Darmtherapie
Daher ist eine umfassende Stuhldiagnostik nicht nur bei Darmbeschwerden sinnvoll. Ein geschwächtes Immunsystem, Allergien, Histaminthemen, Hauterkrankungen u.v.m. sind ebenfalls Indikatoren für einen Darm, der Unterstützung benötigt. Zudem gibt es Hinweise auf Zusammenhänge zwischen dem Mikrobiom (der Summe und Zusammensetzung unserer Darmbakterien) und zahlreichen chronischen Erkrankungen. Es lohnt sich also auch präventiv genauer hinzuschauen. Und meist lohnt sich ein Blick auf den Darm auch bei hormonellen Beschwerden, da auch hier ein Zusammenhang besteht.
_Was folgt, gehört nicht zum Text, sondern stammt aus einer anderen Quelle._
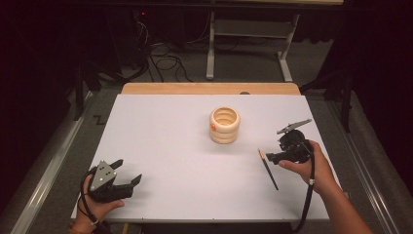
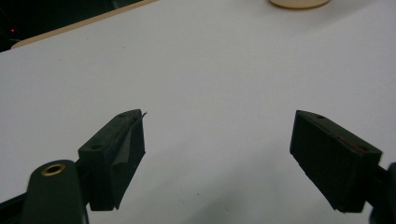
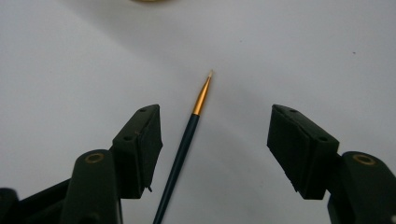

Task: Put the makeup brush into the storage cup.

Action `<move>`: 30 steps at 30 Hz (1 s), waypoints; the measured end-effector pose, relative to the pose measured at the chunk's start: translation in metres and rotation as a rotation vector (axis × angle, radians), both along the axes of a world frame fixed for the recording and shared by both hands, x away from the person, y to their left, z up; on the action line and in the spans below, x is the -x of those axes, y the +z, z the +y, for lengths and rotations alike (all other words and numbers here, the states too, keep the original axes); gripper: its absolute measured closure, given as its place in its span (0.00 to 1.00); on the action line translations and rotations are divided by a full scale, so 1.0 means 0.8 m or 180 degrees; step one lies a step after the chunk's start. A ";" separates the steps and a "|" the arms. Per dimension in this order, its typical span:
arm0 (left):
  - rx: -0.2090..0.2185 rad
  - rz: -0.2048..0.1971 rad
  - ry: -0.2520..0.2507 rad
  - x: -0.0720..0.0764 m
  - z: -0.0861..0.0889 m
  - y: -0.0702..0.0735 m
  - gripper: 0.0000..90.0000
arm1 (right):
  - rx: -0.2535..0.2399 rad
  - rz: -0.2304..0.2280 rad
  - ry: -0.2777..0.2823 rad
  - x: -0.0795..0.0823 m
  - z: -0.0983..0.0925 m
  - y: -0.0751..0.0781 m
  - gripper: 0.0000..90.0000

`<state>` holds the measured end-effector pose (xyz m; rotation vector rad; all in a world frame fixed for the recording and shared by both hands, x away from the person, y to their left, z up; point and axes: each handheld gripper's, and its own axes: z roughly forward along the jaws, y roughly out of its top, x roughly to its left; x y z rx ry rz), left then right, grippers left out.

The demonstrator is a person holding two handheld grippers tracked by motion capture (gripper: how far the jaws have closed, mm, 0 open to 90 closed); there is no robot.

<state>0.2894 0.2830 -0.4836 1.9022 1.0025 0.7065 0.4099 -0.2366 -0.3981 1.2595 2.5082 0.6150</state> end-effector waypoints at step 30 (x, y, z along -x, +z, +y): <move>0.0009 0.0083 -0.0067 -0.001 0.000 -0.002 0.21 | 0.0378 0.0692 0.0004 -0.050 0.038 -0.046 0.65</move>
Bei offensichtlichen Darmthemen ist eine Darmdiagnostik ebenfalls sinnvoll.
Bauchbeschwerden können den Alltag erheblich beeinträchtigen – sei es durch Blähungen, Völlegefühl, Bauchschmerzen, Verdauungsprobleme oder den Verdacht auf Nahrungsmittelunverträglichkeiten. Oft fühlen sich Betroffene mit ihren Beschwerden nicht richtig verstanden oder finden trotz zahlreicher Untersuchungen keine zufriedenstellenden Antworten. Doch wo die klassische schulmedizinische Diagnostik aufhört, gibt es noch zahlreiche Optionen. Candida, Leaky Gut, Entzündungen, Verdauungstückstände, Pankreas- oder Leberschwäche, SIBO/IMO, Verschiebungen des Mikrobioms uvm. können die Ursache sein.
Neben der ausführlichen Anamnese liefern Stuhluntersuchung, Atemgastest oder Kapillarbluttests wichtige Hinweise auf die Ursache der Beschwerden. Diese gehen wir dann gezielt an und analysieren auch, warum es überhaupt dazu kam, um Rezidiven vorzubeugen.